En el restaurante de la cima, a la que llego penando de mala manera, me tomo un helado y una cocacola. En Portugal da gusto tomarse una lata de cocacola bien fría en cualquier sitio. Son a 0,80€ en cualquier bar. Incluso hubo uno en el que me cobraron solamente 0,75€. ¡Asombroso! Eso sí, siempre hay que pedirles el vaso y el hielo lo sacan de cubiteras de bolsas de plástico que tienen en los congeladores de los helados.

Me siento en la terraza exterior y charlo un rato con el camarero. Comentamos sobre los incendios que asolan el paisaje y me dice que, si llego a ir el martes, estaba toda la cornisa en llamas. Hay cuatro focos activos y no se ve movimiento de bomberos, camiones, helicópteros, avionetas, ... Es como si dejaran arder.

Aún asfixiado, bajo a Mondim y entro en otro supermercado a coger más bebida. ¡Lo que llevo bebido, madre mía! Me queda un tramo duro hasta Vila Real, unos 60km. por el Parque Natural de Alvão. Quiero meterme por Ermelo hacia Lamas de Olo, que ví en el ruterillo que tenía zonas ciertamente duras, y así recorro tres vertientes del parque y lo veo desde todos los ángulos. La ruta elegida, una vez vistas todas, un gran acierto. Dureza, vistas magníficas de las formaciones montañosas, del valle interior, de las aldeas escondidas, ...., y del embalse. Una muy buena subida y un disfrute para los sentidos. Lo mejor del día, sin duda.










Tras coronar el Barragem Alvão casi de noche, con una preciosa puesta de sol sobre el embalse, desciendo hasta Vila Real. El tramo final es muy incómodo, con un pavé de un tamaño desmedido, algo que me iba a encontrar en muchos pueblos portugueses. Algunos incluso los tuve que cruzar andando por culpa de los pedruscos de los cascos urbanos.

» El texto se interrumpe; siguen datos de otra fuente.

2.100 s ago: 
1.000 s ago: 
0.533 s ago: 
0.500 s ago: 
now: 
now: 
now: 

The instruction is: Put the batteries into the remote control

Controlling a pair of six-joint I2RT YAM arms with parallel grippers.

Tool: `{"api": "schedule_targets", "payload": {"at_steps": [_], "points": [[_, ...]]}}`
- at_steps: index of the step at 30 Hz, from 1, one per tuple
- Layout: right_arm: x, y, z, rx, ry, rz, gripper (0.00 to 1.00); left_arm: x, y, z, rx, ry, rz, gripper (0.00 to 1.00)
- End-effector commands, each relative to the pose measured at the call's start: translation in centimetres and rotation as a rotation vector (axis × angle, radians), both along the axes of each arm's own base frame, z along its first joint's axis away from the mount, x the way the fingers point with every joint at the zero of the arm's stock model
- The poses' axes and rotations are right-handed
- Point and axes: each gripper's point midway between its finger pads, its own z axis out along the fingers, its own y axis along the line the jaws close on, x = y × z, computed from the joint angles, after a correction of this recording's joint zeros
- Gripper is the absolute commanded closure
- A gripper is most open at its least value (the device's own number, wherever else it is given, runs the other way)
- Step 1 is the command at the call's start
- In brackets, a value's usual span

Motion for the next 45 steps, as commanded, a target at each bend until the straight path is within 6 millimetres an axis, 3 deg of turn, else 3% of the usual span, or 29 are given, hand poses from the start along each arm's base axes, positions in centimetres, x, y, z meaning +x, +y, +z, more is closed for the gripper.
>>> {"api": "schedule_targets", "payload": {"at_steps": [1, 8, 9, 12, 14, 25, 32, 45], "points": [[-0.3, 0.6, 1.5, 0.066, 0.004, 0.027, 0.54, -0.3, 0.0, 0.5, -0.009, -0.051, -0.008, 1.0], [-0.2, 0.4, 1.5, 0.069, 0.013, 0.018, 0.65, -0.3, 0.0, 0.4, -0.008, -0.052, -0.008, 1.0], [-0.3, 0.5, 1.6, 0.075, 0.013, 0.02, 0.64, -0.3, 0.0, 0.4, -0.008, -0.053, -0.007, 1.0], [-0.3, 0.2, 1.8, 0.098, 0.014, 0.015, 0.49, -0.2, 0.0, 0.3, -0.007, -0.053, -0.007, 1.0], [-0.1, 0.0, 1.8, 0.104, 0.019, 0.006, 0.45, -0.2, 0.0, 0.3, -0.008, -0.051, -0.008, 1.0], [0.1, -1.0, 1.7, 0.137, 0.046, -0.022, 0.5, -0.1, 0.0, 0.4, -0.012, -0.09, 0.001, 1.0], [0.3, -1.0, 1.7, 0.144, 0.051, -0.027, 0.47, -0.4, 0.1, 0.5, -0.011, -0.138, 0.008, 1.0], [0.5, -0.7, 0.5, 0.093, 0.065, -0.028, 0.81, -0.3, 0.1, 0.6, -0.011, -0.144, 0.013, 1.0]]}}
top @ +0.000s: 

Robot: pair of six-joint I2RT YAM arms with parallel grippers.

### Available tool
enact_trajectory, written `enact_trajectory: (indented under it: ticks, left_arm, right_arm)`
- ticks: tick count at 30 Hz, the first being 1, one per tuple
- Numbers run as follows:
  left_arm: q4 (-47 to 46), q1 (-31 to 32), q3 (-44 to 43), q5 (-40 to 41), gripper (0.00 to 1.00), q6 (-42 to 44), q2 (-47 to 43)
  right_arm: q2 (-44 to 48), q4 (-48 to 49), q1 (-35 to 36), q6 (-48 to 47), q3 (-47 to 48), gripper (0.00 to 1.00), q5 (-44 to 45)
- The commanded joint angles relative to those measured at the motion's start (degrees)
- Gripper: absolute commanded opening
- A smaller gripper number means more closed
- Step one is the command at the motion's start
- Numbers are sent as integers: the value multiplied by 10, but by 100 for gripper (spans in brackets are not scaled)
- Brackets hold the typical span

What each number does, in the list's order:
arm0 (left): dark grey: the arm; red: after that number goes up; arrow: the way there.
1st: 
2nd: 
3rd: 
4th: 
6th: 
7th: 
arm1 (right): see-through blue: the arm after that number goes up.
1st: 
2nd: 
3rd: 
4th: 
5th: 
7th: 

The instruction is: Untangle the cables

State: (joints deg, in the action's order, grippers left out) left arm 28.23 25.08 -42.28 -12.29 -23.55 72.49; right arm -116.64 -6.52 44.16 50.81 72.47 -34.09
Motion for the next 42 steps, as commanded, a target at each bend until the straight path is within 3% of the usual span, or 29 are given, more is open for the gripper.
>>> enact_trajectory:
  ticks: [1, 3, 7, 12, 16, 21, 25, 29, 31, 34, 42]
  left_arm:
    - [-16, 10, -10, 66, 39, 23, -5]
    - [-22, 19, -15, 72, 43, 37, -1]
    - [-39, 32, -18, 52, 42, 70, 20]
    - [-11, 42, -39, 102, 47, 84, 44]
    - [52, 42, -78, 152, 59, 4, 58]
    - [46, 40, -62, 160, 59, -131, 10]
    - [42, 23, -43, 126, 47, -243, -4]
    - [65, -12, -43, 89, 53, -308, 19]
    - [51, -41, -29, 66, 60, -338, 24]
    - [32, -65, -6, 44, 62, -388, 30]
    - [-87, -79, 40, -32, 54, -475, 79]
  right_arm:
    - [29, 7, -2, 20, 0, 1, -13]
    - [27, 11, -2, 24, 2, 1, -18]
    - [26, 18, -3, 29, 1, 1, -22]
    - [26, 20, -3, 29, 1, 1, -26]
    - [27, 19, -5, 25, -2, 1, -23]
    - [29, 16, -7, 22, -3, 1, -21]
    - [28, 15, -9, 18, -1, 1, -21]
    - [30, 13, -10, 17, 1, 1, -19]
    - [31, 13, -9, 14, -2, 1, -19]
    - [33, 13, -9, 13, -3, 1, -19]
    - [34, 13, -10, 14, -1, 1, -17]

En Vila Real encontré un supermercado abierto para comprar la cena y, buscando un techo bajo el que dormir, hallé un chalet en obras con un buen pórtico para tirar el saco en él. La gente pasaba al lado de mí, pero no me importaba.

Hasta que pasadas las 12 de la noche, mientras dormía, una pareja me despertó. Querían entrar en su casa (que estaba en obras, con hormigoneras y todo) para echar un polvo de viernes noche, ¡fijo! Les pedí disculpas, que ahí no parecía que viviera nadie. De hecho, ahí no vivían. Estuvieron muy majos conmigo. Hasta me ofrecían ayuda si la necesitaba. Pero no, no necesitaba nada, jejeje.

El imprevisto me obligó a recoger todo y, ya puestos, decidí subir Marão de noche, que la temperatura era muy agradable. La pena, que prácticamente había luna nueva y no se veía un carajo.



Pero ya estamos a sábado, así que esto le corresponde al día siguiente.